Previous Entry Share Next Entry
xiphmont

Next-Next Generation Video: Introducing Daala

Xiph.Org has been working on Daala, a new video codec for some time now, though Opus work had overshadowed it until just recently. With Opus finalized and much of the mop-up work well in hand, Daala development has taken center stage.

I've started work on 'demo' pages for Daala, just like I've done demos of other Xiph development projects. Daala aims to be rather different from other video codecs (and it's the first from-scratch design attempt in a while), so the first few demo pages are going to be mostly concerned with what's new and different in Daala.

I've finished the first 'demo' page (about Daala's lapped transforms), so if you're interested in video coding technology, go have a look!

Tags: ,

> A DCT is a circular transform
Objection! DFT is circular, not DCT!

Ah, yes! DCT is symmetric, not circular! Braino there, correcting that immediately.

Didn't VC-1 use lapped transofrms and frequency domain prediction, and turn out to be heavily patented?
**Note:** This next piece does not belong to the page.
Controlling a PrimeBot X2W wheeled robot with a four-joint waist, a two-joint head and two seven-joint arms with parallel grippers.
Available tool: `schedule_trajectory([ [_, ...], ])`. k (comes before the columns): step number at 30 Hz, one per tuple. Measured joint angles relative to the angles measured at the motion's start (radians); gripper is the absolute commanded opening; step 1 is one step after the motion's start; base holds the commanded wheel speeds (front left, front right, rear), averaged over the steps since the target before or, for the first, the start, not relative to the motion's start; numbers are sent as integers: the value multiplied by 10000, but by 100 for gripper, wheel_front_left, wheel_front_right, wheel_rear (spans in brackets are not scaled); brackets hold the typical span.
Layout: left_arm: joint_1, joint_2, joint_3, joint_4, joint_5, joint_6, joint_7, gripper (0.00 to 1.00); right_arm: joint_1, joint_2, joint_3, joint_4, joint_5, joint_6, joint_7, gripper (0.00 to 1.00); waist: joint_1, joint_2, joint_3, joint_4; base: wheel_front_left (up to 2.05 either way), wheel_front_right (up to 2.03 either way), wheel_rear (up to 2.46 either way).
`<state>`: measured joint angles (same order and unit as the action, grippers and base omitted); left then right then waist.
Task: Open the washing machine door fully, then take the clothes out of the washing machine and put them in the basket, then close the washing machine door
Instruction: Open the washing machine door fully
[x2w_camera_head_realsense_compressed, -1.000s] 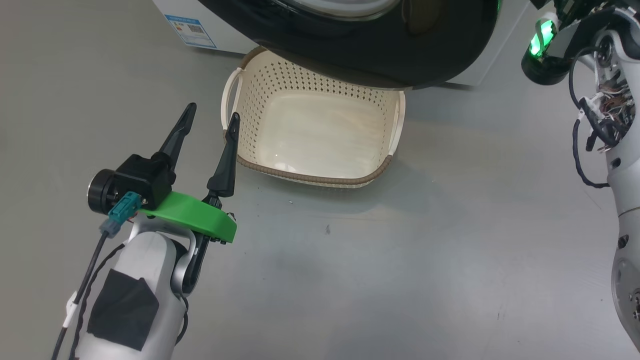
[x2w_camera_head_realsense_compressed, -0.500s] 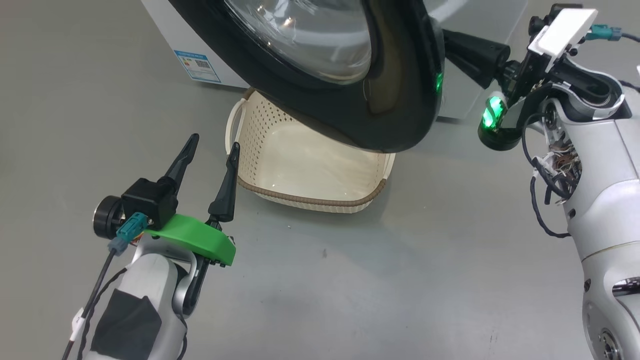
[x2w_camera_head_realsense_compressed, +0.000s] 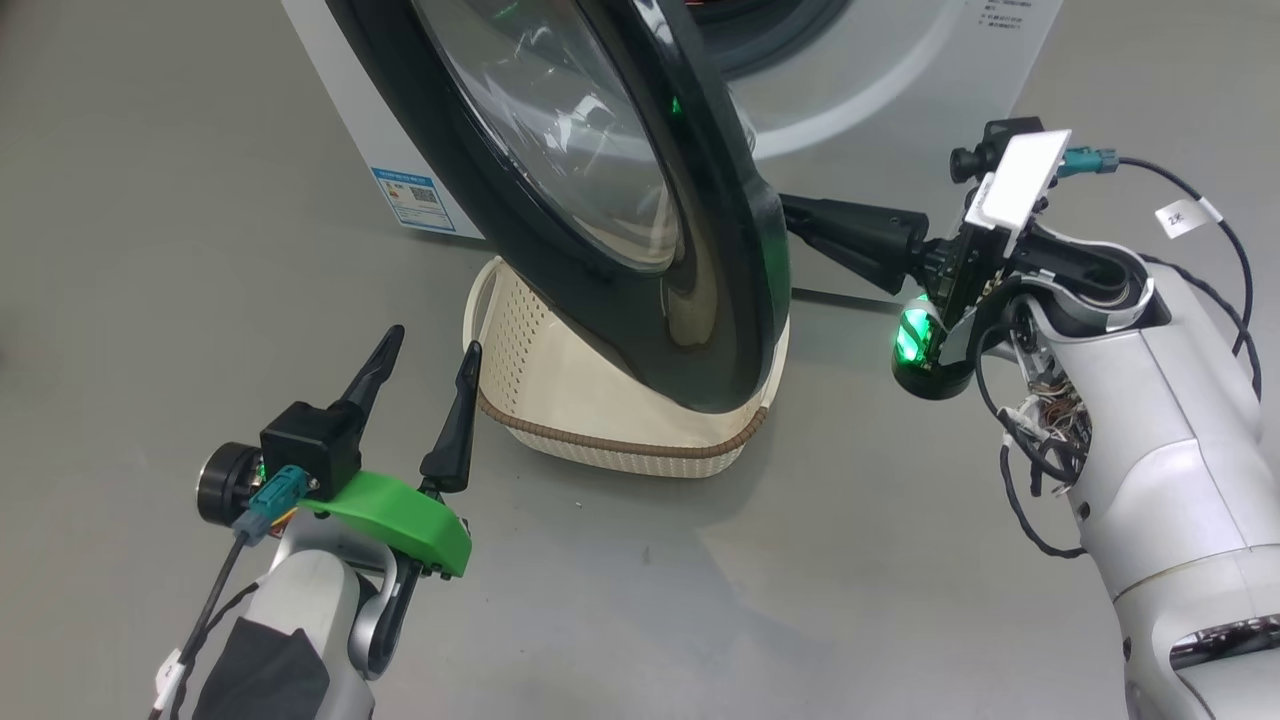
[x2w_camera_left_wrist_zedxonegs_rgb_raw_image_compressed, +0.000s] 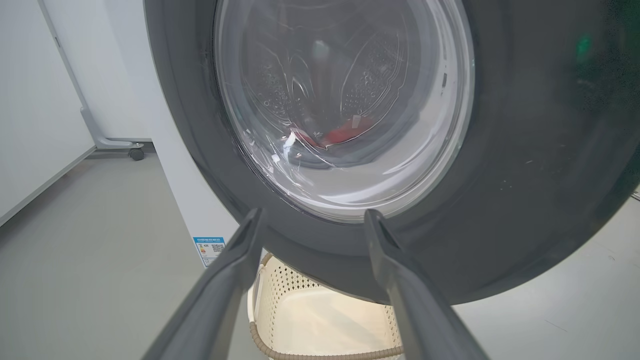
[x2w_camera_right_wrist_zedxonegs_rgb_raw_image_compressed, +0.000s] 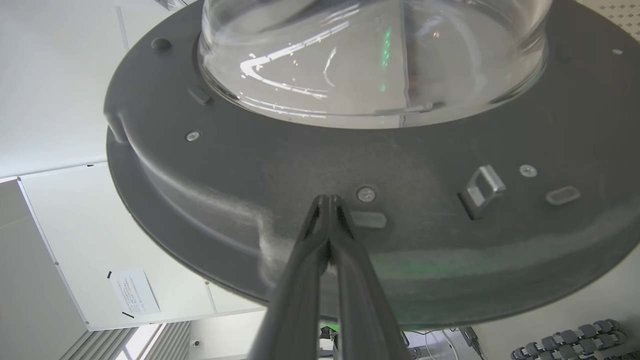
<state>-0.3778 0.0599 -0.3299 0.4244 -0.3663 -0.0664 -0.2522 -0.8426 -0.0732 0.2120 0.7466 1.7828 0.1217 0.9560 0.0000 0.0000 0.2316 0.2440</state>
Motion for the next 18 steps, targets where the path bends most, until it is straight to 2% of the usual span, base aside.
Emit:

Why lapped transforms are compared to plain DCT without intra prediction (and maybe ADST), if this is supposed to be better than H.265?

I am disappointed with amount of bullshit in this demo. It's worse than all previous ones. I'll have to ascribe it to Mozillain corporate influence I guess.

There are scattered patents surrounding every technique, but they're not nearly as thick as what surrounds more traditional (block-DCT-based) designs.

I don't compare with prediction, block filtering, adaptive quant, motion compensation, or anything else because I'm comparing _only_ the transforms. The demo page is an illustration of what a lapped transform is, and why you might want to use it. It's not a comparison of a finished Daala coder vs any other coder.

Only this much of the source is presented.